Il fine settimana dell'anniversario dei suoceri, diventa l'occasione per porre ulteriormente a confronto due vite che sono agli antipodi, nonostante i confini tra i loro due mondi possano sembrare molto labili: la sua istruzione non compenserà mai la mancanza di cultura borghese, né i suoi soldi riusciranno ad accorciare il divario tra l'atteggiamento di superiorità che sembra insito nel dna di quella famiglia. Ci sarà sempre un lei e un loro e, sebbene all'inizio sia stata questa differenza a spingerla ad andare avanti, a raggiungere traguardi sempre più prestigiosi, adesso quell'abisso incolmabile l'ha stancata.
Di tanto in tanto, poi, la voce narrante è interrotta dalla durezza di una diagnosi, di una prospettiva futura che la protagonista, in tutte le sue proiezioni, non aveva considerato e che decide di continuare a ignorare.

"Anatomia di un fine settimana" - in originale "Assembly" - è un libro breve ma portatore di molte riflessioni sull'integrazione, sull'istruzione, sul ruolo della donna e sulla sua immagine in società, sul sentimento di appartenenza a una cultura che accoglie ma non integra e, in ultima analisi, sulla vita in generale.
Natasha Brown ha studiato matematica a Cambridge, ha lavorato per anni nella finanza prima di decidere di raccontare questa storia - che viene da chiedersi quanto abbia di autobiografico - e di farsi notare nel panorama letterario britannico come finalista al Goldsmiths Prize.
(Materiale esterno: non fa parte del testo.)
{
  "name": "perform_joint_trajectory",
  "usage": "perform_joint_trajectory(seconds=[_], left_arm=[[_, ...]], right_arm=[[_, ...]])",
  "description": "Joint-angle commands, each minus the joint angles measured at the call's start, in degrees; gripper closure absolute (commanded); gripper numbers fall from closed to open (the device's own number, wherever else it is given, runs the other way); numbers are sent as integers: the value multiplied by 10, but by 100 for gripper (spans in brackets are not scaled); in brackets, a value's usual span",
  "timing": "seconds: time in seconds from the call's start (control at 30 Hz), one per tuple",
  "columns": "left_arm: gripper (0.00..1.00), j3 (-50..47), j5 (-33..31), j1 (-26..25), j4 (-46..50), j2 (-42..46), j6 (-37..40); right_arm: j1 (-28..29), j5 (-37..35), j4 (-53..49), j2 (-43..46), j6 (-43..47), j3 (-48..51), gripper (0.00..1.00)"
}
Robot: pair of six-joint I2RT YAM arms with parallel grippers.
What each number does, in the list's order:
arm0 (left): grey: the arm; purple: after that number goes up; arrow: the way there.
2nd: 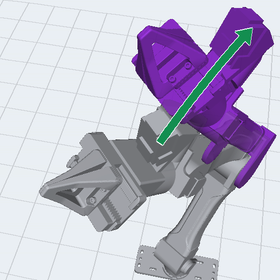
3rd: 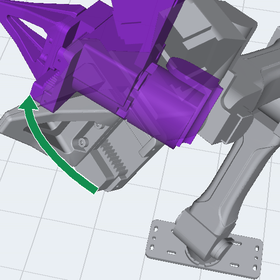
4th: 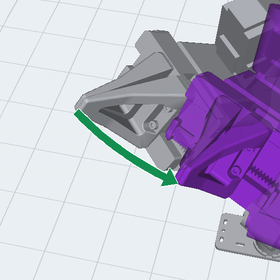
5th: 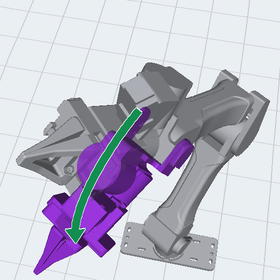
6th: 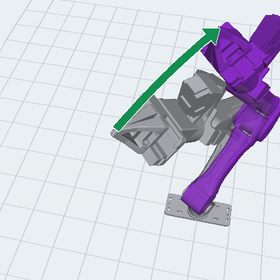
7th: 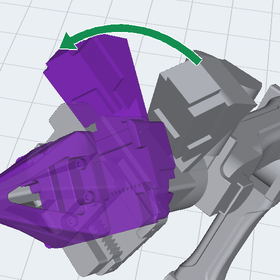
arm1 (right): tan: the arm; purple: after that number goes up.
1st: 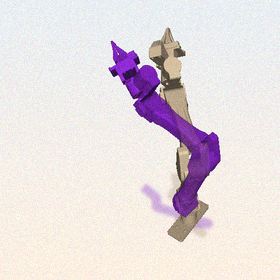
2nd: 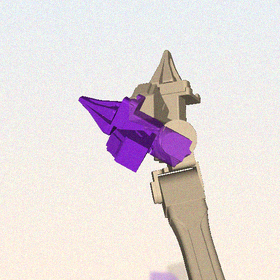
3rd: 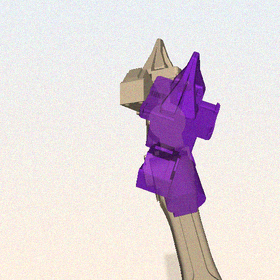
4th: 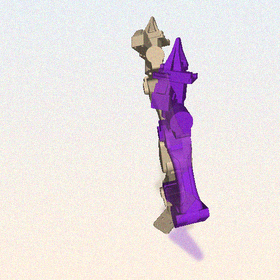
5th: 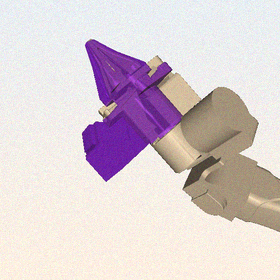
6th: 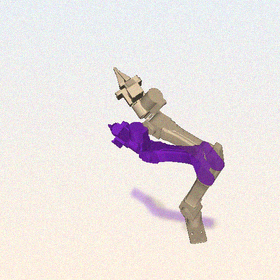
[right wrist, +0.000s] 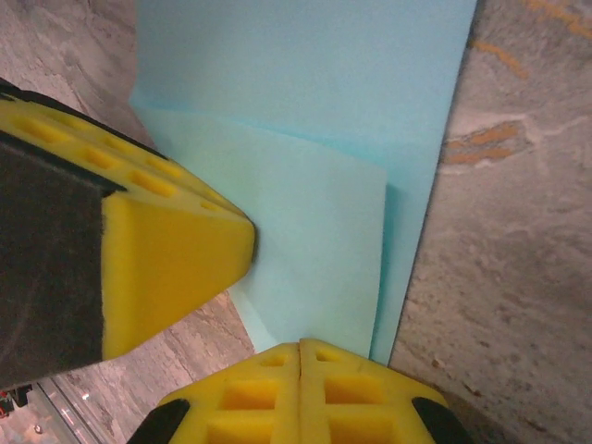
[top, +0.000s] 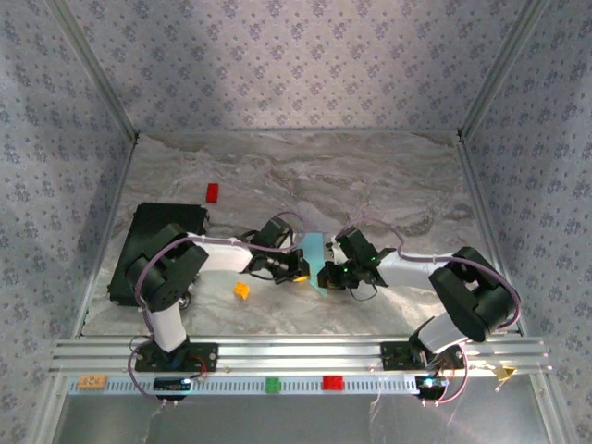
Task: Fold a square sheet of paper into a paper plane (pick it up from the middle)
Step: Third fold the triangle at the center of the table.
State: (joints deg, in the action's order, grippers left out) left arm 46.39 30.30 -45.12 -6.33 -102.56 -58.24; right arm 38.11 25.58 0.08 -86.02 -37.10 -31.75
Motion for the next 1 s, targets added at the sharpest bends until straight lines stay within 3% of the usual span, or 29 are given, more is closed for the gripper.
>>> perform_joint_trajectory(seconds=[0.0, 0.67, 0.97], left_arm=[[100, -6, -23, 22, 18, -11, 16], [100, -27, -25, 104, 22, 26, 60], [98, -25, -27, 108, 17, 79, 63]], right_arm=[[-9, -61, -72, -19, 4, 23, 100], [-17, -65, -81, -22, 6, 23, 100], [-18, -60, -75, -27, 6, 20, 100]])
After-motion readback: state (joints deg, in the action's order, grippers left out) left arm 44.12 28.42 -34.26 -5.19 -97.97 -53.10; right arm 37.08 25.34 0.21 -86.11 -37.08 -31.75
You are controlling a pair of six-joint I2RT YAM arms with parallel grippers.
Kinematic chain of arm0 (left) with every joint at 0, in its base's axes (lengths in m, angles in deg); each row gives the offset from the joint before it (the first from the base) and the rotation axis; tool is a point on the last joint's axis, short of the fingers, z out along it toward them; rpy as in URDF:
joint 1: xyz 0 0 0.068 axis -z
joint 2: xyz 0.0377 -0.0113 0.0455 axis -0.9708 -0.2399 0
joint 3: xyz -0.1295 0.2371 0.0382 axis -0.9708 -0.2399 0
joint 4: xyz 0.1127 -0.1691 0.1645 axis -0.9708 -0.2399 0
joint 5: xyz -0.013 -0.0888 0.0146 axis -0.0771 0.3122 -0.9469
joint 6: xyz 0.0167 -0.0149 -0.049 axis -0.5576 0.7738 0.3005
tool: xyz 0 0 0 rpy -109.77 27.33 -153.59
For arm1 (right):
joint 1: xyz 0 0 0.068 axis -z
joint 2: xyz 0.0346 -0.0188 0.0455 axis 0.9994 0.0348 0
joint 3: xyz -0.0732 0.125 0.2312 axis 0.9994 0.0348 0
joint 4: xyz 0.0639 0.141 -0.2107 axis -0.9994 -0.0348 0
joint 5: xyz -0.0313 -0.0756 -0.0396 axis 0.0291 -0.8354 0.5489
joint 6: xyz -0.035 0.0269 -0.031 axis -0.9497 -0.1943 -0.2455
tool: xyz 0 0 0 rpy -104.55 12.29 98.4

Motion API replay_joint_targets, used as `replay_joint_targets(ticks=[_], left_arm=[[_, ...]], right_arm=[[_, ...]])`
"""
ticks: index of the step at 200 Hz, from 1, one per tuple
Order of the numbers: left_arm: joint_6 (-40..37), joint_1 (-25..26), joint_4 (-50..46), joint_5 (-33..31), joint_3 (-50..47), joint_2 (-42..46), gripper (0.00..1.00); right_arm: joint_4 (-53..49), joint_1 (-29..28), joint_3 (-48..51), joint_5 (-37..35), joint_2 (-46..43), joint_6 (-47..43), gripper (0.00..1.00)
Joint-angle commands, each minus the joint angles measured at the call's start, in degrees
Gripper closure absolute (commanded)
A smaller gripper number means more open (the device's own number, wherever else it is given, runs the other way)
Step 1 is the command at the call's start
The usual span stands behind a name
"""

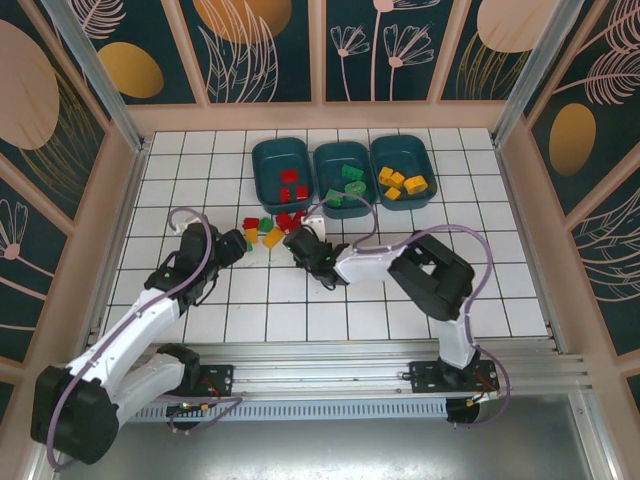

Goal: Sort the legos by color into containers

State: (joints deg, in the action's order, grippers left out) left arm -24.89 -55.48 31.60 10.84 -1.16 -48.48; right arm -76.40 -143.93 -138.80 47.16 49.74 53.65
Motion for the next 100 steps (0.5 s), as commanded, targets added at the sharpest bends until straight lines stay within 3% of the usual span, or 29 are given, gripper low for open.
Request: replay_joint_targets(ticks=[1,23,39,70,100], left_arm=[[-4.2,1.2,-2.3,0.7,4.0,-4.7,0.23],[-6.4,7.8,-2.1,-2.7,8.3,-11.6,0.21],[-8.5,10.4,-1.7,-1.2,11.7,-17.8,0.20],[-13.6,11.6,-0.6,0.8,15.8,-27.4,0.21],[-16.3,11.7,1.4,2.5,17.3,-31.2,0.19]], right_arm=[[0.5,1.0,1.5,-4.2,-8.8,-2.2,0.69],[0.2,6.2,3.1,-4.2,-14.2,-5.3,0.69],[0.1,12.5,4.0,-2.9,-16.8,-7.8,0.69],[-2.8,28.3,0.6,6.2,-13.9,-10.4,0.69],[-5.1,37.1,-5.6,11.1,-7.9,-11.7,0.69]])
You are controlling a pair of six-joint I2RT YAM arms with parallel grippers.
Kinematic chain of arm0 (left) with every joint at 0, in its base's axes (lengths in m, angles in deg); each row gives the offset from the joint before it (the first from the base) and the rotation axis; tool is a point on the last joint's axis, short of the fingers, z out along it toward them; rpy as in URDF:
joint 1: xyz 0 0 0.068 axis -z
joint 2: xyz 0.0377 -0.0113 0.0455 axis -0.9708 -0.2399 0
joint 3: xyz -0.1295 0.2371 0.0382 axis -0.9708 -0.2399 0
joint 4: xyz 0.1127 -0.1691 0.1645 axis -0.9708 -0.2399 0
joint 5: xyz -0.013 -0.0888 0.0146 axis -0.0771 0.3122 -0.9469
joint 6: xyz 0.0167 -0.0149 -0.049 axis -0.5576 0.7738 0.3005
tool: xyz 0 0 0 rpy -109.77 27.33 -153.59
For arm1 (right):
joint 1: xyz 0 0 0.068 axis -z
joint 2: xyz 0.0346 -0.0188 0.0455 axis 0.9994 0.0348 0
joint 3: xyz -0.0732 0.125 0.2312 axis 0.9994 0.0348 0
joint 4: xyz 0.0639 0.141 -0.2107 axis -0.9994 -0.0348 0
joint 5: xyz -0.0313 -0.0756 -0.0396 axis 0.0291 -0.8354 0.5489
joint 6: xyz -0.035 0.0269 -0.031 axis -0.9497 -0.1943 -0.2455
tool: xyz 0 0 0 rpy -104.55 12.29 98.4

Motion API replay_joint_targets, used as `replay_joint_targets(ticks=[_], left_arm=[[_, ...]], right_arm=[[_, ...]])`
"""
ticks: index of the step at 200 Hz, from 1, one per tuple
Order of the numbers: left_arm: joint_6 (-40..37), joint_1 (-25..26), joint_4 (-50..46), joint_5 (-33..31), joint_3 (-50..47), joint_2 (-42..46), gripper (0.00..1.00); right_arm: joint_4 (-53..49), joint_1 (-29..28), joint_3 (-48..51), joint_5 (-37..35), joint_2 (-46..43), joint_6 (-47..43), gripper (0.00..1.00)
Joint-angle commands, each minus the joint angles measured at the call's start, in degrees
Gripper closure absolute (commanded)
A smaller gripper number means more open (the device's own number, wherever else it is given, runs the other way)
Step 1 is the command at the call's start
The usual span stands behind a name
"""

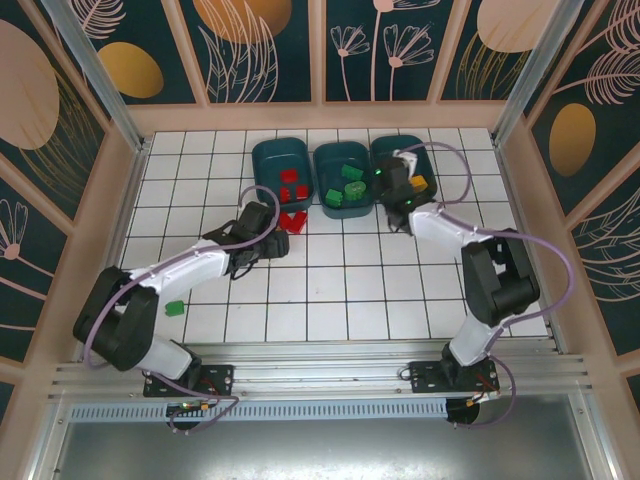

Come la voce della protagonista, anche la sua ha moltissime riflessioni ancora da ispirare ai lettori.

Quando ho scelto di leggerla, non credevo che mi sarei trovata tra le mani una storia talmente piena di realtà che potrebbe essere quella di chiunque incrociamo per strada, potrebbe essere la nostra.

«"Questo weekend significa grandi cose," mi ha detto. Cose serie, eccitanti. Cose che riassumeva in emoji a forma di diamante. Non ero sicura di essere pronta per cose di qualsiasi tipo. Sapevo che erano cose da volere, le cose giuste verso cui allungare la mano. Ma non ne potevo più di allungare, sopportare. Dell'ascesa.»